Requirement: Nothing in the data is to be left out; copy it exactly.

Exercise data:
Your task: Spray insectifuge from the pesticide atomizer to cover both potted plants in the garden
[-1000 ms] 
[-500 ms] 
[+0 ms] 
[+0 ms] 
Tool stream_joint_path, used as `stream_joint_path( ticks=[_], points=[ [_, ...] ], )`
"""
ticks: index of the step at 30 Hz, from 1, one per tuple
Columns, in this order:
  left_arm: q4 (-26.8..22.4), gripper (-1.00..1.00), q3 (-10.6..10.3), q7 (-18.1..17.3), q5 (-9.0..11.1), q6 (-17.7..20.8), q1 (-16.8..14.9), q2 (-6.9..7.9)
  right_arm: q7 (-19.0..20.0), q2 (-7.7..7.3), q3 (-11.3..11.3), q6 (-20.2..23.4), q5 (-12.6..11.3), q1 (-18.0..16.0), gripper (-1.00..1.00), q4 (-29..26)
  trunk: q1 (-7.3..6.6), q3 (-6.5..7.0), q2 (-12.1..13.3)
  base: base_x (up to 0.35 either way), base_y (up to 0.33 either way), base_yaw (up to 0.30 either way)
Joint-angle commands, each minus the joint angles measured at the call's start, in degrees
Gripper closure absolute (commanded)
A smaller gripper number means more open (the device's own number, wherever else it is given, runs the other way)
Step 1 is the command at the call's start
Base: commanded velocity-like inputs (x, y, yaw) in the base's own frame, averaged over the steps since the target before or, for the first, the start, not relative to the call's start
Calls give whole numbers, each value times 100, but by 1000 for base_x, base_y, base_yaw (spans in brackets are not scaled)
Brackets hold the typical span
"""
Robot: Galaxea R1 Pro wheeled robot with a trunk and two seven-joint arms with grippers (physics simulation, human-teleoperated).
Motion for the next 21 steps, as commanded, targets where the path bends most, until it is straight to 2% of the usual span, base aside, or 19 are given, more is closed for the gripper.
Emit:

Solution for this exercise:
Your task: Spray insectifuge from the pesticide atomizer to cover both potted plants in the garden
[-1000 ms] 
[-500 ms] 
[+0 ms] 
[+0 ms] 
Tool stream_joint_path, used as `stream_joint_path( ticks=[_], points=[ [_, ...] ], )`
"""
ticks: index of the step at 30 Hz, from 1, one per tuple
Columns, in this order:
  left_arm: q4 (-26.8..22.4), gripper (-1.00..1.00), q3 (-10.6..10.3), q7 (-18.1..17.3), q5 (-9.0..11.1), q6 (-17.7..20.8), q1 (-16.8..14.9), q2 (-6.9..7.9)
  right_arm: q7 (-19.0..20.0), q2 (-7.7..7.3), q3 (-11.3..11.3), q6 (-20.2..23.4), q5 (-12.6..11.3), q1 (-18.0..16.0), gripper (-1.00..1.00), q4 (-29..26)
  trunk: q1 (-7.3..6.6), q3 (-6.5..7.0), q2 (-12.1..13.3)
  base: base_x (up to 0.35 either way), base_y (up to 0.33 either way), base_yaw (up to 0.30 either way)
Joint-angle commands, each minus the joint angles measured at the call's start, in degrees
Gripper closure absolute (commanded)
A smaller gripper number means more open (the device's own number, wherever else it is given, runs the other way)
Step 1 is the command at the call's start
Base: commanded velocity-like inputs (x, y, yaw) in the base's own frame, averaged over the steps since the target before or, for the first, the start, not relative to the call's start
Calls give whole numbers, each value times 100, but by 1000 for base_x, base_y, base_yaw (spans in brackets are not scaled)
Brackets hold the typical span
"""
Robot: Galaxea R1 Pro wheeled robot with a trunk and two seven-joint arms with grippers (physics simulation, human-teleoperated).
Motion for the next 21 steps, as commanded, targets where the path bends most, until it is straight to 2% of the usual span, base aside, or 19 are given, more is closed for the gripper.
Emit:

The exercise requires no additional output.